■ DIRECTIONS ■
Anywhere the string "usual" shows up in the listing below, copy the line it is in.

■ SOURCE MATERIAL ■
□ □ □ □

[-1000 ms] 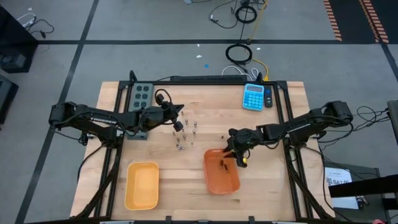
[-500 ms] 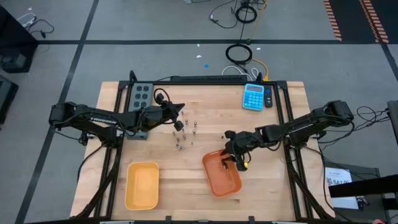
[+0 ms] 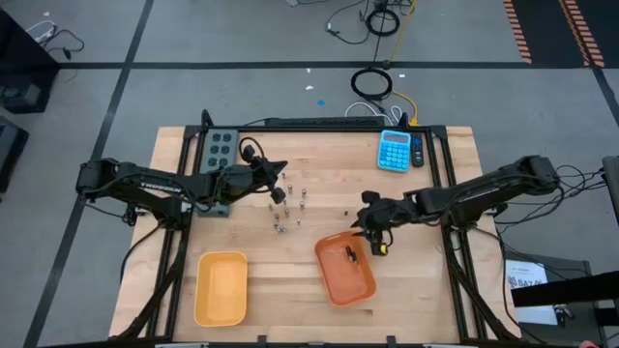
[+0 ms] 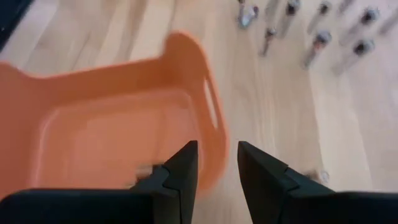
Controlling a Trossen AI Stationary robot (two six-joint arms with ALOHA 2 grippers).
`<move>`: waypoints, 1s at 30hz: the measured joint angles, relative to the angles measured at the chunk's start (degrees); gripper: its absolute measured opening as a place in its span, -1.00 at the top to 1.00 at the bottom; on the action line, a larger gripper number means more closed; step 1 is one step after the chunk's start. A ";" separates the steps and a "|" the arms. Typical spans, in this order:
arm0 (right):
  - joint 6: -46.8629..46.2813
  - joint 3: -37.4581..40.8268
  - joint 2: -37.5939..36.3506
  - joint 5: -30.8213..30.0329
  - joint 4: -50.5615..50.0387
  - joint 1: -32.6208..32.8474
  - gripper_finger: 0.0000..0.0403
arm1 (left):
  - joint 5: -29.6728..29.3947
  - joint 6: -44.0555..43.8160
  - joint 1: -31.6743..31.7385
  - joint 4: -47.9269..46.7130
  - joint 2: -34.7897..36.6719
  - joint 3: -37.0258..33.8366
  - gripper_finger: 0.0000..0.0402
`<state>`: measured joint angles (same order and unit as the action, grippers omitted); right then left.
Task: Sort batteries
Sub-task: Adjust the orange bin
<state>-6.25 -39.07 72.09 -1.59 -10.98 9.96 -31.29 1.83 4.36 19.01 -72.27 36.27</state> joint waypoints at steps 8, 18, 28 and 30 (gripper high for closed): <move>-6.35 0.02 -1.00 -9.25 -10.26 0.23 0.48 | 0.00 0.02 0.00 0.02 0.00 -0.02 0.93; -4.84 0.02 7.55 -4.42 0.05 0.17 0.48 | 0.00 0.04 0.00 0.17 0.00 -0.01 0.93; -1.39 -0.83 11.80 1.46 8.26 0.26 0.48 | 0.00 0.07 0.00 0.26 0.00 0.00 0.93; 0.66 -1.71 12.71 3.33 8.77 0.29 0.48 | 0.00 0.07 0.00 0.46 0.00 -0.01 0.93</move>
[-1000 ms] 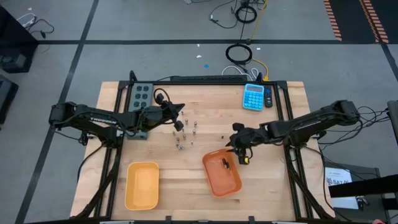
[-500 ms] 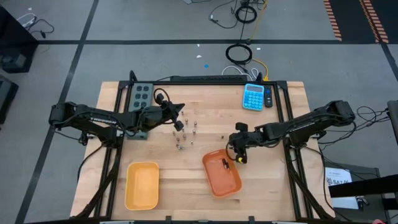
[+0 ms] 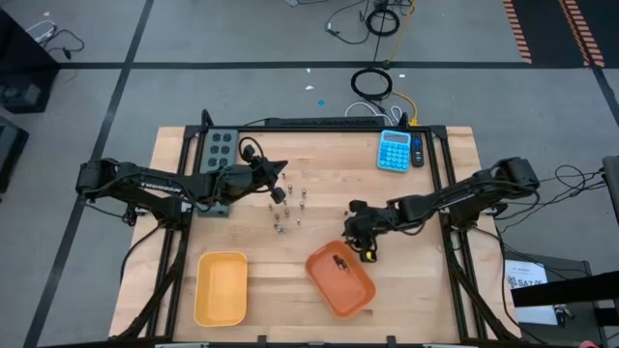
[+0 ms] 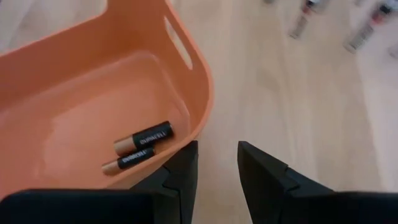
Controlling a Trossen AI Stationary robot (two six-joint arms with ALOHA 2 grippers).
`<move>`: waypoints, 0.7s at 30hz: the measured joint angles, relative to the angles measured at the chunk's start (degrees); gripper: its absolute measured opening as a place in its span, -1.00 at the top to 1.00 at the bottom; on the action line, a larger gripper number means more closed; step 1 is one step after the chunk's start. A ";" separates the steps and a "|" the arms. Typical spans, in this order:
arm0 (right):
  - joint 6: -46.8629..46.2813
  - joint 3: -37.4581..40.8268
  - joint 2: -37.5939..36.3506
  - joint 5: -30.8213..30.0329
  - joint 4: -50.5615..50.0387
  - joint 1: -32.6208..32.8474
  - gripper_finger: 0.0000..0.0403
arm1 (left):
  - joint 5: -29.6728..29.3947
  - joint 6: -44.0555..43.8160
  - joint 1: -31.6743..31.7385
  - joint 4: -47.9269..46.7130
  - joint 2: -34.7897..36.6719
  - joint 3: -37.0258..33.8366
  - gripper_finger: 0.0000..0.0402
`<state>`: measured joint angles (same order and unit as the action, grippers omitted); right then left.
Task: Sort batteries
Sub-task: Adjust the orange bin, then put the brown battery into the orange bin
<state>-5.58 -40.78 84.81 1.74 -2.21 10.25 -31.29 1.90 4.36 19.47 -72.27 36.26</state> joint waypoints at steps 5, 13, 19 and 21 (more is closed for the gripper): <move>6.45 -0.92 -0.62 1.31 -1.25 0.38 0.48 | 0.00 0.32 0.00 1.05 0.00 0.01 0.93; 1.42 -0.96 -12.61 -9.23 -19.53 -1.66 0.48 | 0.82 0.08 0.07 1.00 0.00 0.00 0.93; -4.89 -0.96 -14.71 -7.68 -28.11 0.94 0.27 | 0.99 0.27 0.17 1.02 0.00 0.00 0.93; -7.40 -0.96 -14.38 -7.61 -28.14 2.30 0.15 | 1.01 0.39 0.20 1.02 0.00 0.01 0.93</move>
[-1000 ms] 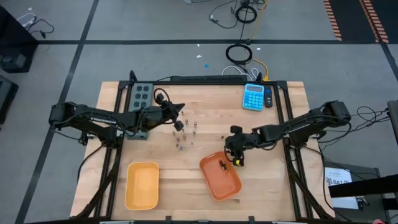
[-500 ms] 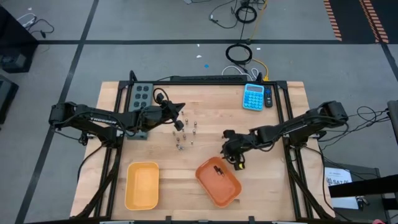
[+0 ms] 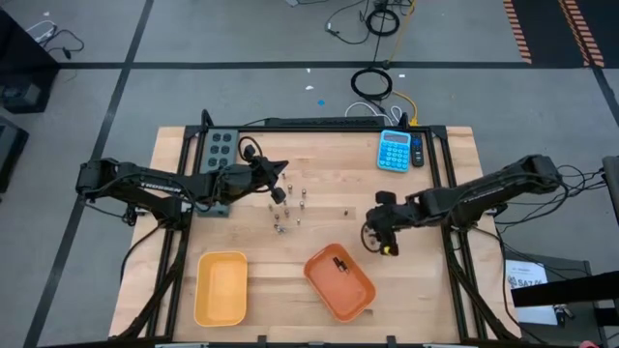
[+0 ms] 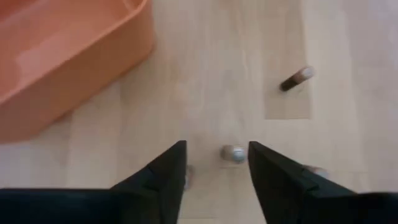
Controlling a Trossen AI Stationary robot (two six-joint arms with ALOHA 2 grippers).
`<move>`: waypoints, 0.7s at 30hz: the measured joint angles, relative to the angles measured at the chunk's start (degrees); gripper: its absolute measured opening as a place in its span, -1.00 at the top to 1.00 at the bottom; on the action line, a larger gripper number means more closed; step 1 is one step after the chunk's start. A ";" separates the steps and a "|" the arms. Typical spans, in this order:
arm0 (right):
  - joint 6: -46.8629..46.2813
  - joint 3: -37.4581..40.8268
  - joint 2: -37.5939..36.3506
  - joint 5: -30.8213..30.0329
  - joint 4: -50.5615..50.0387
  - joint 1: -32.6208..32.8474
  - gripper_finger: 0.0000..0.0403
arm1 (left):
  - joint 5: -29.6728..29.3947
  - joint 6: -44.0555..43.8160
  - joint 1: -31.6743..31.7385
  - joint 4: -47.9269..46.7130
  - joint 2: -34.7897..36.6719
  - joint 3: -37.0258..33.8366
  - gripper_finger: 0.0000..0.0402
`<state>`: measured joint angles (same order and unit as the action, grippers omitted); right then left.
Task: Sort batteries
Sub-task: Put the brown battery into the orange bin
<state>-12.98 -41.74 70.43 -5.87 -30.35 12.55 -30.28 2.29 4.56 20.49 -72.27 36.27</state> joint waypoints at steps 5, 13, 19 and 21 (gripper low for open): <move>-9.70 0.00 0.18 -5.11 -0.76 3.90 -0.06 | 0.02 0.06 -0.02 0.00 0.00 -0.01 0.93; -28.92 4.00 0.29 -20.27 -0.95 14.82 -0.02 | 0.02 3.10 -0.01 0.25 0.00 0.00 0.93; -36.10 10.06 0.34 -30.57 8.04 22.33 -0.01 | 0.00 6.03 1.09 5.78 -0.57 0.02 0.93; -36.09 11.64 0.34 -34.30 11.36 24.45 -0.01 | -0.01 6.03 1.72 7.27 -1.15 0.02 0.93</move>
<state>-49.08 -30.09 70.76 -40.17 -18.99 37.00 -30.30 8.32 6.28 27.76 -73.42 36.29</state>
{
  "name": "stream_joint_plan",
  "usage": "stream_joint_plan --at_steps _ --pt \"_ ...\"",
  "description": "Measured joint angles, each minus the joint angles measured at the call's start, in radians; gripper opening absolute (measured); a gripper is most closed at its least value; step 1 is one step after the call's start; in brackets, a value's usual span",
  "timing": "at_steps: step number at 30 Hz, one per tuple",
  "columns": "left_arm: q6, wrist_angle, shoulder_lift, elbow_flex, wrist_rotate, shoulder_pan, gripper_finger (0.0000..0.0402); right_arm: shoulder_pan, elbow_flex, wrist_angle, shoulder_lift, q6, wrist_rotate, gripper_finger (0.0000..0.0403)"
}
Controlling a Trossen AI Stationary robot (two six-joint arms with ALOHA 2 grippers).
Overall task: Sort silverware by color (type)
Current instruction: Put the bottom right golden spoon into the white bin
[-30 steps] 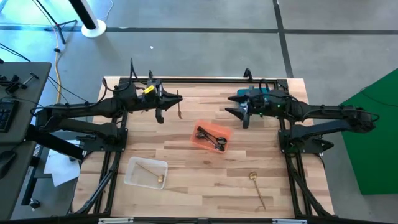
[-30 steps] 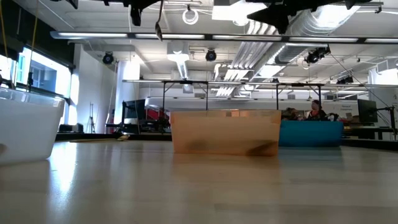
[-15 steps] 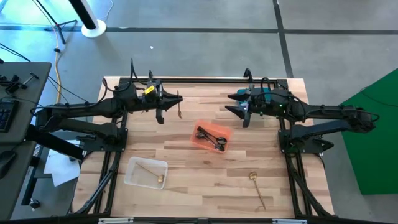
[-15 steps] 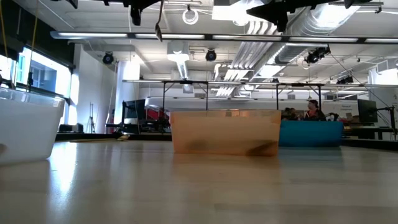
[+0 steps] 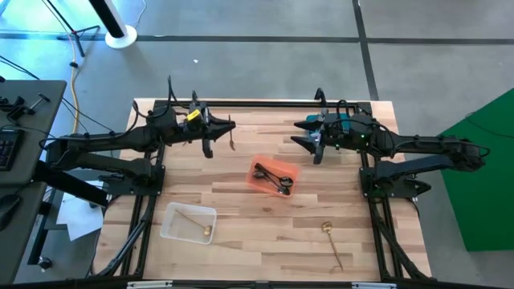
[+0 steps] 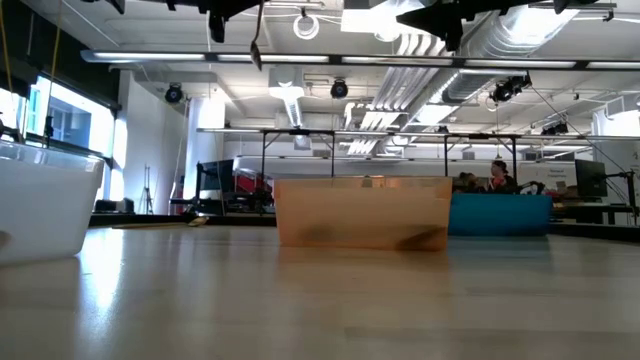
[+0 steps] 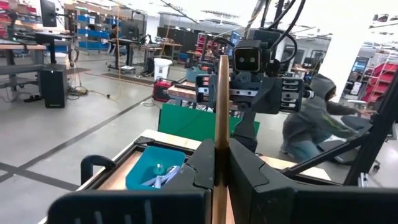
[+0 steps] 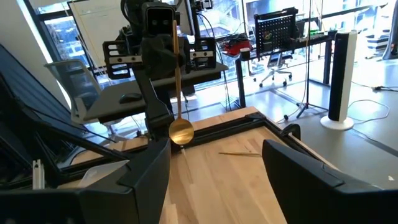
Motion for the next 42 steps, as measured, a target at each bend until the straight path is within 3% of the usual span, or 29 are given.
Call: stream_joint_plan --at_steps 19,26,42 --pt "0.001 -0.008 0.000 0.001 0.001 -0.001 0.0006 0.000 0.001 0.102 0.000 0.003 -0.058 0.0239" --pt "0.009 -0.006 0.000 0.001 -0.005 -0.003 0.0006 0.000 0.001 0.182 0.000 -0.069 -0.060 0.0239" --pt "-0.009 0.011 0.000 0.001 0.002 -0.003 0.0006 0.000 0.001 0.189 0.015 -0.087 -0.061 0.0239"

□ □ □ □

■ EXPECTED ANSWER ■
  "description": "Measured joint angles, each minus the joint angles measured at the call's start, in radians; gripper opening absolute (measured); a gripper is most closed at its least value; step 1 is one step after the call's start; in brackets, a value's usual span",
Motion for the next 42 steps, as measured, a target at each bend until the straight path is within 3% of the usual span, or 29 are given.

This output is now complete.